What you have to do - Please repeat the lines below exactly. Begin with the line containing "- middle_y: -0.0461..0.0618" and go on through the line containing "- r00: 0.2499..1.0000".

Available data -
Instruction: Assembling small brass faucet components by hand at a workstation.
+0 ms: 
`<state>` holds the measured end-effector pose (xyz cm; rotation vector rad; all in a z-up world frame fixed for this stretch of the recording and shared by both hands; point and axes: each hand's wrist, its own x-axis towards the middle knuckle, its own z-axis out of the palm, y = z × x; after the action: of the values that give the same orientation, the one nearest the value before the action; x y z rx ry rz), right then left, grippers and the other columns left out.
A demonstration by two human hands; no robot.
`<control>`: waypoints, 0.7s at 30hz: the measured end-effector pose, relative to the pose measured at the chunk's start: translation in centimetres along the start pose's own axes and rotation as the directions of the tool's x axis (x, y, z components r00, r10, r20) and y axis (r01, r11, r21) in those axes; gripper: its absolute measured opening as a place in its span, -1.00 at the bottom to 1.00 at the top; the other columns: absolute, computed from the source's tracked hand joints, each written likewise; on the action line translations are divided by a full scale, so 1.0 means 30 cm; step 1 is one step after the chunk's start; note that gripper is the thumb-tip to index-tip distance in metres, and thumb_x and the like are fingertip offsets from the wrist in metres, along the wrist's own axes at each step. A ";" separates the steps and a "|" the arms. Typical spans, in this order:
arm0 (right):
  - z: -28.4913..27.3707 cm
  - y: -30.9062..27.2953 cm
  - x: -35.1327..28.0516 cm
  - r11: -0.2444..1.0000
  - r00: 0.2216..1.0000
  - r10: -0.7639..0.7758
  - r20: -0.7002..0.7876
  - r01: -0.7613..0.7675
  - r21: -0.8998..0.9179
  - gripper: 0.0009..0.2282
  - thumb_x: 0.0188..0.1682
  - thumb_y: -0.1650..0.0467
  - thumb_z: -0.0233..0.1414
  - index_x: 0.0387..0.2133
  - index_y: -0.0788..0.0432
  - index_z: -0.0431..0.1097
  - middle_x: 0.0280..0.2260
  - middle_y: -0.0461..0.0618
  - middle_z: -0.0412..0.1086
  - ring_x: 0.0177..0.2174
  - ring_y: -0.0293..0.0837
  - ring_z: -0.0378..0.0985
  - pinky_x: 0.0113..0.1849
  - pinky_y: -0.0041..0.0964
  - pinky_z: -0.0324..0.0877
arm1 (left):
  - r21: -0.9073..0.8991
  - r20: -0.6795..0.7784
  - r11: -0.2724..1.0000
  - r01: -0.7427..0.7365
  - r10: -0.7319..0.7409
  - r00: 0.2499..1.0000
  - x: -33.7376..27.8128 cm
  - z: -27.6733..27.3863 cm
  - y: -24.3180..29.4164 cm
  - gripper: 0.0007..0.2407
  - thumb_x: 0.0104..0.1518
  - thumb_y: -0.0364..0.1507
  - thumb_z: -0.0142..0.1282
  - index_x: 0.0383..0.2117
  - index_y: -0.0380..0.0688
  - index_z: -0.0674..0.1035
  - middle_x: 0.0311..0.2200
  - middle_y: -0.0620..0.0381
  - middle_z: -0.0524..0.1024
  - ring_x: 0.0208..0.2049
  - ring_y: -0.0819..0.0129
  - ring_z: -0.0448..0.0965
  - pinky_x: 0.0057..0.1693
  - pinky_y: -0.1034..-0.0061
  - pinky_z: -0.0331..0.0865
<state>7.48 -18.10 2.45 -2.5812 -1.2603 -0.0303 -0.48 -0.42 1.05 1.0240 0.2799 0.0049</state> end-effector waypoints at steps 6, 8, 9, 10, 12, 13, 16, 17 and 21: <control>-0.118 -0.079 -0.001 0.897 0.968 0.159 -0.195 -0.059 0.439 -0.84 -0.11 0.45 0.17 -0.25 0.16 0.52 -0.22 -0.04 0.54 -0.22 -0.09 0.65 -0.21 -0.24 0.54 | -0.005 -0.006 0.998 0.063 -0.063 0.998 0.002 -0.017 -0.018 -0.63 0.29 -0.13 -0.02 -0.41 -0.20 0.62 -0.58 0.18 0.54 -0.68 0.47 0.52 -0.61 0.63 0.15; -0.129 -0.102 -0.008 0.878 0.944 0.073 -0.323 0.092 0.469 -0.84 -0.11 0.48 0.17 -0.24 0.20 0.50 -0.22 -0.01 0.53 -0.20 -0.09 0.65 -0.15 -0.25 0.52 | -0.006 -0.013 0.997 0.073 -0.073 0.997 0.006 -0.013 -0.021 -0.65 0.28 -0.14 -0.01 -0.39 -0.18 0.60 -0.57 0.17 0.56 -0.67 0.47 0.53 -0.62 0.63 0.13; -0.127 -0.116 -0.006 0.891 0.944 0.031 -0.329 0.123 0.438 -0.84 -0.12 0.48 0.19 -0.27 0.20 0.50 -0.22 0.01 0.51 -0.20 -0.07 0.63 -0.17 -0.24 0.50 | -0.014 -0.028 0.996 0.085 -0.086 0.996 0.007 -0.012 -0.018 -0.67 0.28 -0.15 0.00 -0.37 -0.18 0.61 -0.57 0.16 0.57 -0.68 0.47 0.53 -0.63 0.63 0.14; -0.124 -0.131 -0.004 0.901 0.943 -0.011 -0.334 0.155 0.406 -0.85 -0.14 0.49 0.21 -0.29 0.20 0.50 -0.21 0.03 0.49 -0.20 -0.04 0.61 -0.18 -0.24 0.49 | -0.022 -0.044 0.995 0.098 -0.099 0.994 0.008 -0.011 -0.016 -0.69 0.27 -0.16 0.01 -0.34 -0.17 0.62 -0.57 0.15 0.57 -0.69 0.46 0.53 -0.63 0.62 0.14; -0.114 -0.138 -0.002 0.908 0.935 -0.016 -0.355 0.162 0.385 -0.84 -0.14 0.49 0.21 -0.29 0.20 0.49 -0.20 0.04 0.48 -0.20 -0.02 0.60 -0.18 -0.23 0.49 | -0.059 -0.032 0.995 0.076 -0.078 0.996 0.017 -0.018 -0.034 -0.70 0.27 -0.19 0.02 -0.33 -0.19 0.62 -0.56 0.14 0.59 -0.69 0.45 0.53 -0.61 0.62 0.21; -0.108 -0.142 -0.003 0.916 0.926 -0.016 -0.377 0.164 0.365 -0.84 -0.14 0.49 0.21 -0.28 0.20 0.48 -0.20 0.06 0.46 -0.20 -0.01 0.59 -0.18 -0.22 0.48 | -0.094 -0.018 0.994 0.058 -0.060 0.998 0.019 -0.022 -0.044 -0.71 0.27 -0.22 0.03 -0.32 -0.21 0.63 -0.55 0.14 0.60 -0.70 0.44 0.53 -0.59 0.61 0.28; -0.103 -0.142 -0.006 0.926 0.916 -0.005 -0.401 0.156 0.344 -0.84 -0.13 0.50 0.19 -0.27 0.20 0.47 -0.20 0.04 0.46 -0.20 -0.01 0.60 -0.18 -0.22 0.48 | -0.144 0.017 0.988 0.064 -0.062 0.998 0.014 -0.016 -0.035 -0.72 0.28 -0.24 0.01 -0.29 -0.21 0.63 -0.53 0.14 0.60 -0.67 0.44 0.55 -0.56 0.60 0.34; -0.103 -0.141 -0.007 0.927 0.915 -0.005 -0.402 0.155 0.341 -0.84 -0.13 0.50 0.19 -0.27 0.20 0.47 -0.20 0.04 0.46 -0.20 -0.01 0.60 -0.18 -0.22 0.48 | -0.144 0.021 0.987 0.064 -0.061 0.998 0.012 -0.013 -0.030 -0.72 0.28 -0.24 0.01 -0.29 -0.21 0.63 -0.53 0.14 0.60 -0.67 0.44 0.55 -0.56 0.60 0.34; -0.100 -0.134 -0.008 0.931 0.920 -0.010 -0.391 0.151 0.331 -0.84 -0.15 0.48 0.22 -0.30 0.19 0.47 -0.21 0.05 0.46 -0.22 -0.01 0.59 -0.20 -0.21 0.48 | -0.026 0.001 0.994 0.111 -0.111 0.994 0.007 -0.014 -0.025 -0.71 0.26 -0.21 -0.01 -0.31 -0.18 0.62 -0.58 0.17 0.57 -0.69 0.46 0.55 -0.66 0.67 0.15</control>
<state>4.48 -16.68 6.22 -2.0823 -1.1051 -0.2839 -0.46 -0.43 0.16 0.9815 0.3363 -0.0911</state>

Solution -
  - middle_y: -0.0461..0.0618
  - middle_z: -0.0412..0.1086
  - ring_x: 0.0177..0.2174
  - ring_y: -0.0293..0.0837
  - ring_z: -0.0378..0.0985
  - pinky_x: 0.0113..0.1849
  - pinky_y: -0.0041..0.0964
  - pinky_z: -0.0324..0.0877
arm1 (left):
  - r21: -0.9073..0.8991
  - r20: -0.6795..0.7784
  - r11: -0.2724..1.0000
  - r01: -0.7427..0.7365
  - r10: -0.7319..0.7409
  - r00: 0.2499..1.0000

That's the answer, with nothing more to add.